Monday, September 13, 2004
 
Hello
I'd like to meet lurkers. Don't be shy, say something. I know you're out there (my web counter tells me so). Feel free to use the Anonymous account. If you'd like to talk about something in particular, the topic I choose is: trees.

Sunday, September 12, 2004
 
Tomatoes
Just wanted to post a note thanking the Fort Bragg Safeway. Good tomatoes are generally hard to find - grocery stores generally go for the picked green and artificially ripened type. The fresh, just picked tomatoes are only available at farmers' markets or from your own garden. This Safeway actually sold fresh-picked, heirloom tomatoes. Sure they were more expensive than the normal rubber, flavorless tomatoes, but I would have paid 5x the price they charged.

Saturday, September 11, 2004
 
Ian's very nice beer page


I might try beer brewing, if my wife will let me. My only previous try was something called beer-in-a-bag. You boil some water, add it to this large canvas bag, and hang it up somewhere. After a week or so it ferments, the bag becomes pressurized, and you have beer. Something went wrong with mine. I hung it in the kitchen, and after a few days it exploded. I mean exploded. We weren't home at the time, but that's what must have happened as much of the kitchen was coated in a syrupy goo.

Friday, September 10, 2004
 
End of the world

Well, end of the english speaking world. That's where I'm at. Each evening the blog world, halfbakery world, and general internet world slows down. It's the least interesting part of the day, as I know it won't start up again until I'm asleep and the web won't change much until then. Sure there's the occasional Aussie that will stir things up, but other than them and those of us on the west coast US the 'net's pretty empty.

 
Sailing


I had always considered sailing to consist of rich couples with little else to do with their money than search for a new place to sip wine. Then about a year ago I went whale watching with a friend and saw the sport in a new light. There were many sailboats that could get much closer to the whales due to their lack of motors, and I imagined these families enjoying a quiet weekend on the sea - sailing around Puget Sound, whale watching, picknicking on beaches you can't access any other way. Of course I still saw it as being far out of reach, but I looked into it anyway. Turns out you can get a sailboat worthy of spending the weekend in for as low as $3,000. Not play money there, but about 1/10th of what I'd imagined.

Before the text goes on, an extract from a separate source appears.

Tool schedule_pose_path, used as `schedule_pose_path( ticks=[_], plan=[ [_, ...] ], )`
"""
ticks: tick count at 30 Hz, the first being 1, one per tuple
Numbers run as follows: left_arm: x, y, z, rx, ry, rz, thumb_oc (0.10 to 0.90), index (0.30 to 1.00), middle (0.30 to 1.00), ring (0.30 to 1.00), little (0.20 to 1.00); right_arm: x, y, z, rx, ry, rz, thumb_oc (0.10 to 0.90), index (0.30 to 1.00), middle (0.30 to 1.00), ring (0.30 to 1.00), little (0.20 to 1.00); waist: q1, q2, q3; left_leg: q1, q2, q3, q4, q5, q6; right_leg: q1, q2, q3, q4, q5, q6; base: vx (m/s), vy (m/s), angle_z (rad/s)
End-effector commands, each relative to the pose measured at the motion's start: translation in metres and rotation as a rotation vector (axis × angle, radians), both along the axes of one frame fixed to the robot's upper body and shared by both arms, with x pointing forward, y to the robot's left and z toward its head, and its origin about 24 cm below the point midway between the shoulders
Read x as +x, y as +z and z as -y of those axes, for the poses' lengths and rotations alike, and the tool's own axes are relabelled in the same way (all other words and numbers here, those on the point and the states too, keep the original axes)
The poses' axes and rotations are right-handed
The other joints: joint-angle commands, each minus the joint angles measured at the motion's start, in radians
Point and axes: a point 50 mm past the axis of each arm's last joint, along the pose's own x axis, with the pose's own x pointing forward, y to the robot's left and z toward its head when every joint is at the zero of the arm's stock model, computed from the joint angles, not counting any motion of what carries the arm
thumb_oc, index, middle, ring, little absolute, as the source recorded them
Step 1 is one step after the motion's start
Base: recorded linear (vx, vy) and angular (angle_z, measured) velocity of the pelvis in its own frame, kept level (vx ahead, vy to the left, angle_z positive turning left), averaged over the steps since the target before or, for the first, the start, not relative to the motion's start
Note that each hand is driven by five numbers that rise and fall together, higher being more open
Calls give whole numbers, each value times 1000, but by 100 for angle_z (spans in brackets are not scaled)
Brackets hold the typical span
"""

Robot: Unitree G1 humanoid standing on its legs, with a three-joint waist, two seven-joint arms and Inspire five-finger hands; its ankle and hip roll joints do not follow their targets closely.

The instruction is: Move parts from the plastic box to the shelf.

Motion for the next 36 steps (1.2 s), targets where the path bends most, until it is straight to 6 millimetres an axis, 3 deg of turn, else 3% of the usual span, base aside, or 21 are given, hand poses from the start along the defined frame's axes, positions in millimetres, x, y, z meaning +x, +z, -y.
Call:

Now curious, I looked into parking the thing. Turns out that's the pricy part. $2,000 a year - ouch. Then classes - about $2,300 to learn how to use the thing. Discouraged, I almost gave up on my new strange dream of sailing. Until I found out about this one yacht club. Yeah, sounds like people named Craig and Buffy in polo sweaters, docker shorts and vans laughing at the rundown $3,000 boats on the water. It's actually university students using donated sailboats teaching each other how to sail. Remember the John Cusack and Demi Moore 80's movie One Crazy Summer? It's perhaps what Hoop's group might have created if they were to start a club. For a few hundred a year I can use their boats, and they teach me how to sail for free.

My wife didn't share my dream, but did agree to join me in classes anyway. Our first night was in the middle of winter, with rain pouring from the sky and the sound of thunder. The class description recommended wetsuits, and said we had to be in the water as part of the class. We turned our car around on the way to class and decided to wait until summer.

Ten months and two sailing courses later, my wife and I are both certified to sail in the lake with any of the club's keelboats. We've gone on an overnight trip to one of the islands, and have mastered little sailboats and large ones. My wife still doesn't love sailing, but we're both happy to have a new place to sip wine.